Department of Chemical and Environmental Engineering, Escuela Universitaria de Ingeniería Vitoria-Gasteiz University of the Basque Country UPV/EHU, Nieves Cano, 12, 01006, Vitoria-Gasteiz, Spain.
Environ Sci Pollut Res Int. 2017 Jan;24(2):1105-1112. doi: 10.1007/s11356-016-7245-5. Epub 2016 Jul 28.

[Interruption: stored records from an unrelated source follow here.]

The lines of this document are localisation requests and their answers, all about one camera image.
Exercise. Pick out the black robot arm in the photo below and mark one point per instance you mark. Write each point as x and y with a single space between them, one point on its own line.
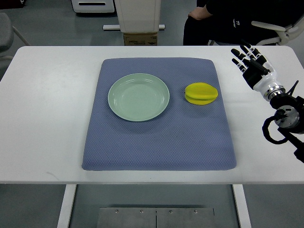
289 117

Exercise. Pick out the light green plate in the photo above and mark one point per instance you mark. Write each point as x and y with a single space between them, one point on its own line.
138 97

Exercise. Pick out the white appliance with slot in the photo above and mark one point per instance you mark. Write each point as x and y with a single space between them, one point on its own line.
93 6

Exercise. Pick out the seated person in black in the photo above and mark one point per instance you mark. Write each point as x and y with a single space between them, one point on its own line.
229 21

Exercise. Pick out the yellow starfruit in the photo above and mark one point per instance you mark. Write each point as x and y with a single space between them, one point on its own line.
200 93

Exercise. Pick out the white table leg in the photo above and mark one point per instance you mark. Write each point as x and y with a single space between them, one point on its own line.
241 206
67 206

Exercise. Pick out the white office chair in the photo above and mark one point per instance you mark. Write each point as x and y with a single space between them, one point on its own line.
282 34

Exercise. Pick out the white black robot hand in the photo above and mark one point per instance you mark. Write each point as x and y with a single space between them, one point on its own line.
257 71

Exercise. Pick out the cardboard box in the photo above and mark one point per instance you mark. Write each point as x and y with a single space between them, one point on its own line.
140 39

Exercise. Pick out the white left table leg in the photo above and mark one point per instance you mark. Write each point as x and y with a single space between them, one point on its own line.
67 206

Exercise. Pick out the white pedestal stand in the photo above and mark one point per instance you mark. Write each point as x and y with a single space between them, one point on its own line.
137 16

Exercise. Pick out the grey chair at left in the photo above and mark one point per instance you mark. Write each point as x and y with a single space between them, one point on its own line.
7 32

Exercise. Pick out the white right table leg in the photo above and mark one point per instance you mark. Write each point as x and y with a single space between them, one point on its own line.
241 206

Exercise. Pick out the blue textured mat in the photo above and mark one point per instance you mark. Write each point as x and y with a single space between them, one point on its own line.
185 137

This paper deals with the changes of turbidity that are generated in aqueous solutions of phenol when they are oxidized by using different Fenton technologies. Results revealed that if the Fenton reaction was promoted with UV light, the turbidity that was generated in the water doubled. Alternatively, the use of ultrasonic waves produced an increase in turbidity which initially proceeded slowly, reaching intensities eight times higher than in the conventional Fenton treatment. As well, the turbidity showed a high dependence on pH. It is therefore essential to control acidity throughout the reaction. The maximum turbidity was generated when operating at pH = 2.0, and it slowly decreased with increasing to a value of pH = 3.0, at which the turbidity was the lowest. This result was a consequence of the presence of ferric ions in solution. At pH values greater than 3.5, the turbidity increased almost linearly until at pH = 5.0 reached its maximum intensity. In this range, ferrous ions may generate an additional contribution of radicals that promote the degradation of the phenol species that produce turbidity. Turbidity was enhanced at ratios R = 4.0 mol HO/mol CHO. This value corresponds to the stoichiometric ratio that leads to the production of turbidity-precursor species. Therefore, muconic acid would be a species that generate high turbidity in solution according to its isomerism. Also, the results revealed that the turbidity is not a parameter to which species contribute additively since interactions may occur among species that would enhance their individual contributions to it. Analyzing the oxidation of phenol degradation intermediates, the results showed that meta-substituted compounds (resorcinol) generate high turbidity in the wastewater. The presence of polar molecules, such as muconic acid, would provide the structural features that are necessary for resorcinol to act as a clip between two carboxylic groups, thus establishing directional hydrogen bonds that would generate an adduct in the 2:2 ratio. In addition, some similarity is observed between the turbidity and the presence of dihydroxybenzoquinone. This molecule has a structure that could establish hydrogen bond links with the carboxylic groups in 1:2 ratio. Such supramolecular structures would possess high molecular weight and robustness that would hinder the passage of light through the water, generating high turbidity.
本文研究了不同芬顿技术氧化水溶液中苯酚时产生的浊度变化。结果表明,如果芬顿反应在紫外光的促进下进行,水中生成的浊度将增加一倍。相反,使用超声波会导致浊度缓慢增加,最终达到传统芬顿处理的 8 倍以上。此外,浊度对 pH 值有很高的依赖性。因此,有必要在整个反应过程中控制酸度。当 pH 值为 2.0 时,浊度最大,当 pH 值增加到 3.0 时,浊度缓慢下降,达到最低值。这一结果是由于溶液中存在三价铁离子。在 pH 值大于 3.5 时,浊度几乎呈线性增加,直到 pH 值为 5.0 时达到最大强度。在这个范围内,二价铁离子可能会产生额外的自由基贡献,促进产生浊度的苯酚物种的降解。在 R=4.0 mol HO/mol CHO 的比例下,浊度增强。这个值对应于产生浊度前体物质的化学计量比。因此,根据其异构体,马来酸可能是一种在溶液中产生高浊度的物质。此外,研究结果表明,浊度不是各物质按比例贡献的参数,因为各物质之间可能会发生相互作用,从而增强它们对浊度的各自贡献。分析苯酚降解中间产物的氧化结果表明,间位取代化合物(间苯二酚)会在废水中产生高浊度。极性分子(如马来酸)的存在为间苯二酚提供了作为两个羧基之间的夹子的结构特征,从而建立了定向氢键,生成 2:2 比例的加合物。此外,浊度和二羟基苯醌的存在之间存在一些相似性。这种分子的结构可以与 1:2 比例的羧基形成氢键。这种超分子结构具有高分子量和坚固性,会阻碍光线通过水,从而产生高浊度。